- **What you will do**
From the listing below, retype exactly the line holding "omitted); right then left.", the line holding "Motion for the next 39", and the lines between them; skip everything else.

- **Records for processing**

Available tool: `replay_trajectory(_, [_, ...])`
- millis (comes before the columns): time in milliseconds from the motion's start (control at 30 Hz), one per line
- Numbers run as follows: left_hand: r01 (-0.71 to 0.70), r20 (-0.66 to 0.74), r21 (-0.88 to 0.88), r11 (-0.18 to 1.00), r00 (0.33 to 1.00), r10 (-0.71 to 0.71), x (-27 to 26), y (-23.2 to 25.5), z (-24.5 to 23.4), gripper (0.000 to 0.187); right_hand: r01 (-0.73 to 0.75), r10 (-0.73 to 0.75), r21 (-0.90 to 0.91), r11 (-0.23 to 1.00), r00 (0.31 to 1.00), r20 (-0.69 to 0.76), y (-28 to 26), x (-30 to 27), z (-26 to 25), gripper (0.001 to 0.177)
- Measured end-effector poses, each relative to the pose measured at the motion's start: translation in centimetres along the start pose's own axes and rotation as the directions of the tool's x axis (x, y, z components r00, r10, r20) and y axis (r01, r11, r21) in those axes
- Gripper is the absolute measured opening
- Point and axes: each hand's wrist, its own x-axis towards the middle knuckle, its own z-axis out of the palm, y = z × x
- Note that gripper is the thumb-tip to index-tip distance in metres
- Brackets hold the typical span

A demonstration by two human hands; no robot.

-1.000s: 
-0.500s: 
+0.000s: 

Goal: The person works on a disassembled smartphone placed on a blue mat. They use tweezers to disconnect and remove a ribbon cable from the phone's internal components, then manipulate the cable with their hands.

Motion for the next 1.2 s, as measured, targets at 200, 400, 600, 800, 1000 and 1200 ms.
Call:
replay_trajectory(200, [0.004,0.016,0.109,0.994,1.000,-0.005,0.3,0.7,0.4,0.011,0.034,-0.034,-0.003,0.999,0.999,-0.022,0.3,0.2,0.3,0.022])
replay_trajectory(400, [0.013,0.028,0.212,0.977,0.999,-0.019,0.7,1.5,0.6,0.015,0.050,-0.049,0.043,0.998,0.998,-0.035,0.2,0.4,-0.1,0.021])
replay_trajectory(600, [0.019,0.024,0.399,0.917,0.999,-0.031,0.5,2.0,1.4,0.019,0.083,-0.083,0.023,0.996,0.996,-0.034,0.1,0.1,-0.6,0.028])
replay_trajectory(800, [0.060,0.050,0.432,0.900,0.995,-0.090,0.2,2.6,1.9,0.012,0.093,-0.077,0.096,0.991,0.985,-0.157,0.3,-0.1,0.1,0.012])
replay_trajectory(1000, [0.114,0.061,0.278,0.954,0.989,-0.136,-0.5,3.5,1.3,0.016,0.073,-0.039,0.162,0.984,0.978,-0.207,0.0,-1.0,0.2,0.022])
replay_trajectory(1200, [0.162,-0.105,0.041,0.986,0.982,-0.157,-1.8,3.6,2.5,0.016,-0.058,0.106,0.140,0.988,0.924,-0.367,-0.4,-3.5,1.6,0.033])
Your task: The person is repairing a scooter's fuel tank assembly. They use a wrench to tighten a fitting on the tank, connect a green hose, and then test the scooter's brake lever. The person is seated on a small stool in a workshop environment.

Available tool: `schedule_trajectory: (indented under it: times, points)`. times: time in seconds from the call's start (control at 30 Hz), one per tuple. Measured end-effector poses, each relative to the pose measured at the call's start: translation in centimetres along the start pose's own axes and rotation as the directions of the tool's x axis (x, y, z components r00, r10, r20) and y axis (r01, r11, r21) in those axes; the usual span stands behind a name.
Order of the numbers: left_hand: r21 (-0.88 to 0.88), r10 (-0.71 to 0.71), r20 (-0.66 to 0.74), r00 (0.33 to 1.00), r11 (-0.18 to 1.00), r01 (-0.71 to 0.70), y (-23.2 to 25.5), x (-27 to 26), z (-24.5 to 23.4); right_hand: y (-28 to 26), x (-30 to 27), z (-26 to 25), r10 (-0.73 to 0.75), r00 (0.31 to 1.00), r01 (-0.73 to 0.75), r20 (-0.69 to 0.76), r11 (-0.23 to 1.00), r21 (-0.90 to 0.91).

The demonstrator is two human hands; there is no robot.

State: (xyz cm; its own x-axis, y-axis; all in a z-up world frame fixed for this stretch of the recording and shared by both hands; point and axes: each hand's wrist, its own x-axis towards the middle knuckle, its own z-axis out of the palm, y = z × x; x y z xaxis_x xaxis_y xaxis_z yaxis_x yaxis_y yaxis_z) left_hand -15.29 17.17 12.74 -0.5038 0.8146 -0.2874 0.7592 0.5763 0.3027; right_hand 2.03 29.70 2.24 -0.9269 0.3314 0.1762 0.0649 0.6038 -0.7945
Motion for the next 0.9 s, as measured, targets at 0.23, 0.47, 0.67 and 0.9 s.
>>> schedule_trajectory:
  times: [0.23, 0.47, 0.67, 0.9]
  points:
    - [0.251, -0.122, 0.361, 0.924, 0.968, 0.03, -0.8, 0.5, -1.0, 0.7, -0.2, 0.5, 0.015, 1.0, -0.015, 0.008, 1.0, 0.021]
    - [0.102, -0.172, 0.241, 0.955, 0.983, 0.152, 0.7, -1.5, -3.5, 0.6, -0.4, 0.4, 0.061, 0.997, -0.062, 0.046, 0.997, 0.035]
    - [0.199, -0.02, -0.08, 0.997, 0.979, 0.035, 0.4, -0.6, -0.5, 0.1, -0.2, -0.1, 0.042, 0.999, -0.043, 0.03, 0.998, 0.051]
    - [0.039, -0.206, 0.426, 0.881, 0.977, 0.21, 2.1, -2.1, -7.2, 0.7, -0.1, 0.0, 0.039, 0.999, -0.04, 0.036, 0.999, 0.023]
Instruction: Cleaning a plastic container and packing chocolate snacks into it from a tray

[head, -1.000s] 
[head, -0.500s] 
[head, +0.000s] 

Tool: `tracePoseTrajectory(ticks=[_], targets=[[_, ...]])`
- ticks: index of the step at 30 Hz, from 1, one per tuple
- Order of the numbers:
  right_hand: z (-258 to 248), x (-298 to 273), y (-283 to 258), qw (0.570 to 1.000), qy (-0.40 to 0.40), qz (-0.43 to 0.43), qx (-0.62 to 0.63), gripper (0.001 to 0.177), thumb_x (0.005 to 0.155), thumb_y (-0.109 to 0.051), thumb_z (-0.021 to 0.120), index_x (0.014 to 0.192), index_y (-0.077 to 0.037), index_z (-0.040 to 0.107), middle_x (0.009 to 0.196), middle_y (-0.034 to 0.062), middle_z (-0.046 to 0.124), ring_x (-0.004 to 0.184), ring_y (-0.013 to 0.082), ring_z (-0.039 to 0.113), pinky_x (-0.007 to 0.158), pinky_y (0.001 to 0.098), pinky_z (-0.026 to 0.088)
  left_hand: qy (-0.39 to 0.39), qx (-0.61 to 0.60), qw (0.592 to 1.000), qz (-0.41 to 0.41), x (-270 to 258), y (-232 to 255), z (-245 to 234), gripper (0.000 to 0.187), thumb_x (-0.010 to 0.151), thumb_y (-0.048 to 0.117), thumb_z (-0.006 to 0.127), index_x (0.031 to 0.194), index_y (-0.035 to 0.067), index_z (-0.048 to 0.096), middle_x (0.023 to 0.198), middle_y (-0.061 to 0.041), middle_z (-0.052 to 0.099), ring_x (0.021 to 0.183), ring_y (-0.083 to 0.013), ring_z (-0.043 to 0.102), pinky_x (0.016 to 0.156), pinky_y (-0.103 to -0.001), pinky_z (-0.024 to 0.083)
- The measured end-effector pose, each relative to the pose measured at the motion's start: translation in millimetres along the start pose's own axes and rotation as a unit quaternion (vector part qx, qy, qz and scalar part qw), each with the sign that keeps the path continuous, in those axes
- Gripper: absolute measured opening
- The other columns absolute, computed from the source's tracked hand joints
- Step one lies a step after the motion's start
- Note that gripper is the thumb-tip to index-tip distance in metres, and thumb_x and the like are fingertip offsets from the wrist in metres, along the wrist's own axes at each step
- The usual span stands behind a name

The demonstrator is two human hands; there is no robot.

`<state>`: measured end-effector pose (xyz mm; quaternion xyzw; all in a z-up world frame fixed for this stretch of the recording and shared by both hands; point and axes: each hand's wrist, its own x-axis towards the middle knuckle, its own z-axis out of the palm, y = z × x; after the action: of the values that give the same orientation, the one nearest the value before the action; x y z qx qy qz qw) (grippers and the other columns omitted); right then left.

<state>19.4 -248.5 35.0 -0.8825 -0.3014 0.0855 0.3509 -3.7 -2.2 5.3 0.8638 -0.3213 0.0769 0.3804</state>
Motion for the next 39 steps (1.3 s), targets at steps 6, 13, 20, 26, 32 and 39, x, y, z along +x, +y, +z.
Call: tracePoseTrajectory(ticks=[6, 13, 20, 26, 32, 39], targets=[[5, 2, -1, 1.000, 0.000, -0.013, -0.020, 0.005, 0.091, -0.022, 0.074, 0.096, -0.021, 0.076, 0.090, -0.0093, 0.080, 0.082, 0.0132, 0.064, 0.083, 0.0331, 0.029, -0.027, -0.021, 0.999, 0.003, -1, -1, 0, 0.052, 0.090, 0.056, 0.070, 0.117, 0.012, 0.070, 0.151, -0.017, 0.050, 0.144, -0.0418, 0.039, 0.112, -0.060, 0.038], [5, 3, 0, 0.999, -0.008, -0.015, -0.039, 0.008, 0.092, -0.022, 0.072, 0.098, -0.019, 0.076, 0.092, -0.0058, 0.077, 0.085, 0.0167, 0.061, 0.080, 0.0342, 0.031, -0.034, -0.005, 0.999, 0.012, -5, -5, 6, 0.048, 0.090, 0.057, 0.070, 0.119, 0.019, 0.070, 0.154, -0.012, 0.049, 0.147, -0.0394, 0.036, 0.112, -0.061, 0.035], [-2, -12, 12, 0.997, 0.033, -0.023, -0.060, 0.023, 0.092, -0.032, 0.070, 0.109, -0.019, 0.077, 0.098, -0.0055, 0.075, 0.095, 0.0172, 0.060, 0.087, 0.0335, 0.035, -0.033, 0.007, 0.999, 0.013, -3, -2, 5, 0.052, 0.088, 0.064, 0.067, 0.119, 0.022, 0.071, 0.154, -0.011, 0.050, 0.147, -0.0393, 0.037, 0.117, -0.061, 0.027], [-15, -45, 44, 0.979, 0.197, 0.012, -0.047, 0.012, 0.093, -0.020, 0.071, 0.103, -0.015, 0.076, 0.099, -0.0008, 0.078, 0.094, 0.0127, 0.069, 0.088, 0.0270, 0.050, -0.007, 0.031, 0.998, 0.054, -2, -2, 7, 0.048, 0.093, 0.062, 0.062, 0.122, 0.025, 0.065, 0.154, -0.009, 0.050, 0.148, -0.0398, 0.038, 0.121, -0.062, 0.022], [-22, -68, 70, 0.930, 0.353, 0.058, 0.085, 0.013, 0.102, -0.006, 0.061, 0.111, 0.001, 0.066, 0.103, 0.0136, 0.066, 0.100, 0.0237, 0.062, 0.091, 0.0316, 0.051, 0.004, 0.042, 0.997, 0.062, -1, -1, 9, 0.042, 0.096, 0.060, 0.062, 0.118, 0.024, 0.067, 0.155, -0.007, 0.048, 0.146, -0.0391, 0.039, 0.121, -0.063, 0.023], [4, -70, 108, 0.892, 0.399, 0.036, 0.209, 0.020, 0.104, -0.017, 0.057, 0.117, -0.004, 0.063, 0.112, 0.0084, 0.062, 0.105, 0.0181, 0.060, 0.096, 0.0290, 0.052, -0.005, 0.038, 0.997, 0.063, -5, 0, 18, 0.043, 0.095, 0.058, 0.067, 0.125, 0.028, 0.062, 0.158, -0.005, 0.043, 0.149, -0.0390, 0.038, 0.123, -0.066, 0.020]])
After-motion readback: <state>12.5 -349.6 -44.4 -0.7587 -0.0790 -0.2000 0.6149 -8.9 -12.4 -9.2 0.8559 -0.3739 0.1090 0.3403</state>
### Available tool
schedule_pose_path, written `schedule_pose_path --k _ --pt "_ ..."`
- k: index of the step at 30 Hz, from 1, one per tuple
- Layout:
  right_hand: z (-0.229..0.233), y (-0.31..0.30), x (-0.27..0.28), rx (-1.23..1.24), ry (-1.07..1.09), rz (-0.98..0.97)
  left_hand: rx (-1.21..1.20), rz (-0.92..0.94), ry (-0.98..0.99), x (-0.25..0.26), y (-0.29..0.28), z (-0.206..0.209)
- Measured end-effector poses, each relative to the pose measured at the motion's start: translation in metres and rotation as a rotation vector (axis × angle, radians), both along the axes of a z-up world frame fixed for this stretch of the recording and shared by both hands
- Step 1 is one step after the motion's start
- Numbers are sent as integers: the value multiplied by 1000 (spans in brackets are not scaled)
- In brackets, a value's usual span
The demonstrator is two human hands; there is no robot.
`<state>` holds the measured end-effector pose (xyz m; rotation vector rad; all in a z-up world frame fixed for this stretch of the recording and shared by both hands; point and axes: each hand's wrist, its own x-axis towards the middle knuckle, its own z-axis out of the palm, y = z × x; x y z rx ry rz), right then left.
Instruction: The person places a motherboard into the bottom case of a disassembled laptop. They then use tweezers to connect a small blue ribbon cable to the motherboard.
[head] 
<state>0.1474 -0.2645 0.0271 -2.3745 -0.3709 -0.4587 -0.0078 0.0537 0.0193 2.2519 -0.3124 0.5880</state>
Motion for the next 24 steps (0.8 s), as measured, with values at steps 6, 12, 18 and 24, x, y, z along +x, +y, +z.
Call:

- **Answer area**
`<state>`: measured end-effector pose (xyz mm; quaternion xyzw; all in a z-up world frame fixed for this stretch of the recording and shared by both hands; point and axes: each hand's wrist, its own x-axis towards the middle knuckle, its own z-axis out of the palm, y = z × x; after the action: of the values that give the same orientation, the one nearest the value before the action; x y z qx qy qz qw) (grippers and the other columns omitted); right then left.

<state>19.4 -248.5 35.0 -0.8825 -0.3014 0.0855 0.3509 -3.7 -2.2 5.3 0.8638 -0.3213 0.0769 0.3804</state>
Motion for the next 39 steps (1.3 s), targets at steps 6, 13, 20, 26, 32 and 39, x, y, z along +x, +y, +z.

This output requires nothing more.